The Politics of Human Nature

            We are not born civilized. 
            We acquire civility, if at all, only later.  The truest and best way to acquire civility is under the guidance of a wise moral order, and under the nurture of a well-functioning traditional family.  While other paths to civility are possible and sometimes work, the happy combination of family and wise moral authority is the most dependable way to gain access to the hard-won wisdom of our ancestors, wisdom gained slowly and painfully over the centuries in the crucible of real life and in the light of revelation.
            In other words, because we human beings are not born civilized, we are always only one generation from barbarism. We must domesticate each new generation, just as we were domesticated in our turn.  To convert the brutes we all are born into the civilized persons we ought to be requires nothing less than the wisdom of God.  Barbarism is not behind us; it is within us, and it is persistent.  Our demons die hard, if at all.  If they are to die, God must kill them.  Government cannot.  The deepest and most profound human ills have no political solution.  To think and act as if they do is foolish.  How much time, effort, and treasure we have wasted trying to do by means of government what can never be done is far, quite far, beyond calculation.
            Faced with the perennial challenge of civilizing the next generation, and fully aware that in order to civilize it they must begin with God, Christian conservatives turn first to revelation, to the works and words God Himself, works and words graciously bestowed upon this fallen and twisted world, a world utterly lost and never to be found without them.  Thus, while Christian conservatives might value the good, the true, and the beautiful, they know that without God we can never find them or preserve them.  Indeed, without God we could not even convincingly define them.  While Christian conservatives set about conserving things like justice, the traditional family, and even civilization itself -- things always at risk and under siege -- they know that the best defense of them is the revelation of God, by which, and only by which, can things be seen and done aright.  I am not saying that we cannot begin without God.  I am saying that we cannot begin well without God.

2 comments:

Joe said...

Question: How does Rousseau's 'A Discourse on Inequality' and what it teaches line up with what you have said here? Or would it be an example of not beginning well?
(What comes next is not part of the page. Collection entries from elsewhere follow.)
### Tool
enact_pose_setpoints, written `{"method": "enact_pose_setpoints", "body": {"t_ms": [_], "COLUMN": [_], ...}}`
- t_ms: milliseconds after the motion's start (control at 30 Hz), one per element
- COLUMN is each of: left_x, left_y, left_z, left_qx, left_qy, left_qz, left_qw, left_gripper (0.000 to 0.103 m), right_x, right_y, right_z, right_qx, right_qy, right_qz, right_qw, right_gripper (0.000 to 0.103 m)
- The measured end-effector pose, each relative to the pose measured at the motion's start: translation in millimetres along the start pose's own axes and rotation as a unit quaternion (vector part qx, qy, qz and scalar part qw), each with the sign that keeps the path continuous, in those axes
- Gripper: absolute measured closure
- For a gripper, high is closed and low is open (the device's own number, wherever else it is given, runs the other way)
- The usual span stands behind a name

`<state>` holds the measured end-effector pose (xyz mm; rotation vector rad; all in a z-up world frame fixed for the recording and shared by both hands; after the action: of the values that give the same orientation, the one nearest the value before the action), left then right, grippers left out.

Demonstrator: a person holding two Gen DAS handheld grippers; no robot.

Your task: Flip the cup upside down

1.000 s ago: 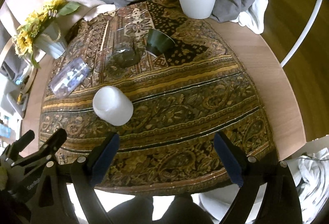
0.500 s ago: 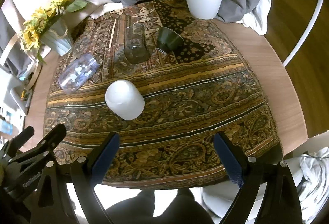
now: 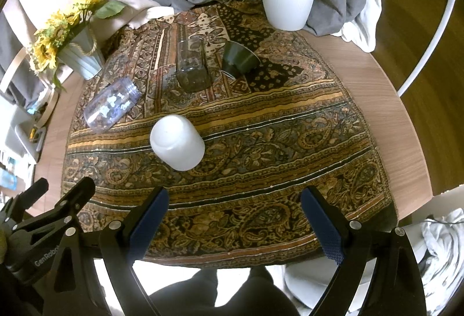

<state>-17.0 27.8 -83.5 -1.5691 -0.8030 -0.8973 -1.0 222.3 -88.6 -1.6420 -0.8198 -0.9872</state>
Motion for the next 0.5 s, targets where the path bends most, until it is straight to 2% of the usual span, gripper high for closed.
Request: {"method": "enact_pose_setpoints", "body": {"t_ms": [500], "left_x": [-1.9], "left_y": [-2.1], "left_z": [1.3], "left_qx": [-0.005], "left_qy": [0.003], "left_qz": [-0.001], "left_qw": [1.0], "left_gripper": [0.0], "right_x": [0.4], "right_y": [-2.4], "right_z": [-1.8], "right_qx": [0.001], "right_qy": [0.002], "right_qz": [0.003], "right_qw": [1.0], "right_gripper": [0.01]}}
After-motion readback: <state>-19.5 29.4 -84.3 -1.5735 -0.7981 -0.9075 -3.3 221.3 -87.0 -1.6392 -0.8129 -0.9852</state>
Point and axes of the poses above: each gripper's, at about its wrist camera, not at the fingertips, and x roughly against the way its jaws point, z to its right, y to its underside, the point moved 7 cm from there along -x, roughly the way its jaws point, and after that the axes turned 8 degrees about -x, right-handed, at the moved point
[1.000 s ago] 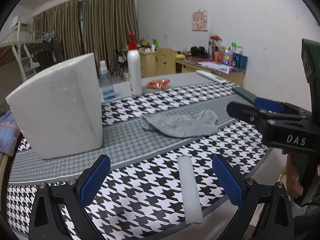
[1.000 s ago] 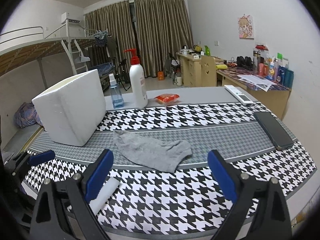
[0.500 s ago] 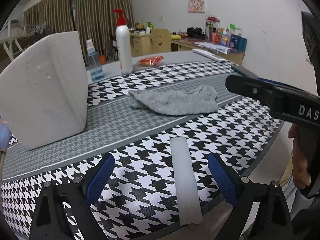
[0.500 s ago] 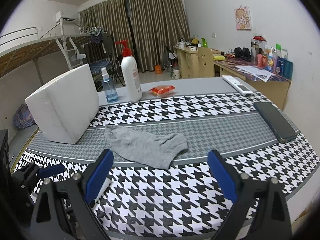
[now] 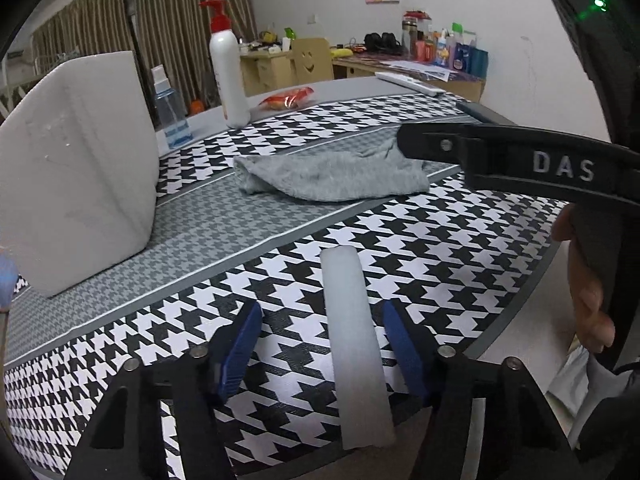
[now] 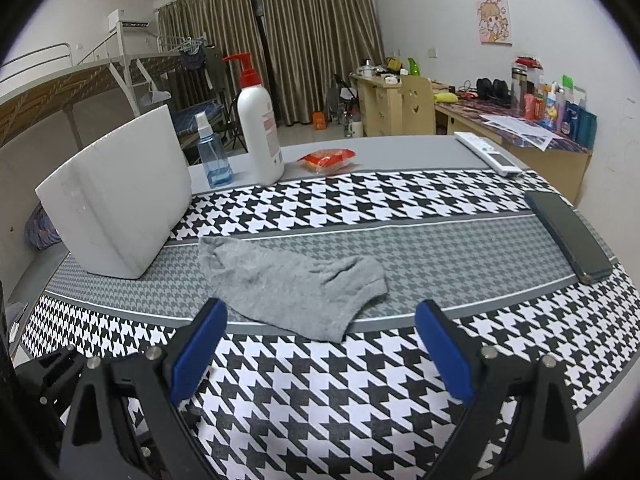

Dr. Michael Bauman said...

Joe,
I do think it means he's not beginning well.

Nevertheless, the idea of inequality seems to me to be true on so many counts. Given what I call "the snowflake principle of human existence," where, like snowflakes, no two persons are the same, it's an enormous challenge to think of even way in which we all are equal. We are not equal in intelligence, appearance, physical abilities, morality, social opportunities, even luck.

I think, therefore that all good political theory takes into account human differences, not just human depravity. We all are wicked and we all are different. Any political agenda that begins by assuming we are good, or all alike, will be wrong headed, and any that aims to make us good or make us all alike will fail. It will have crashed on the rock of human nature.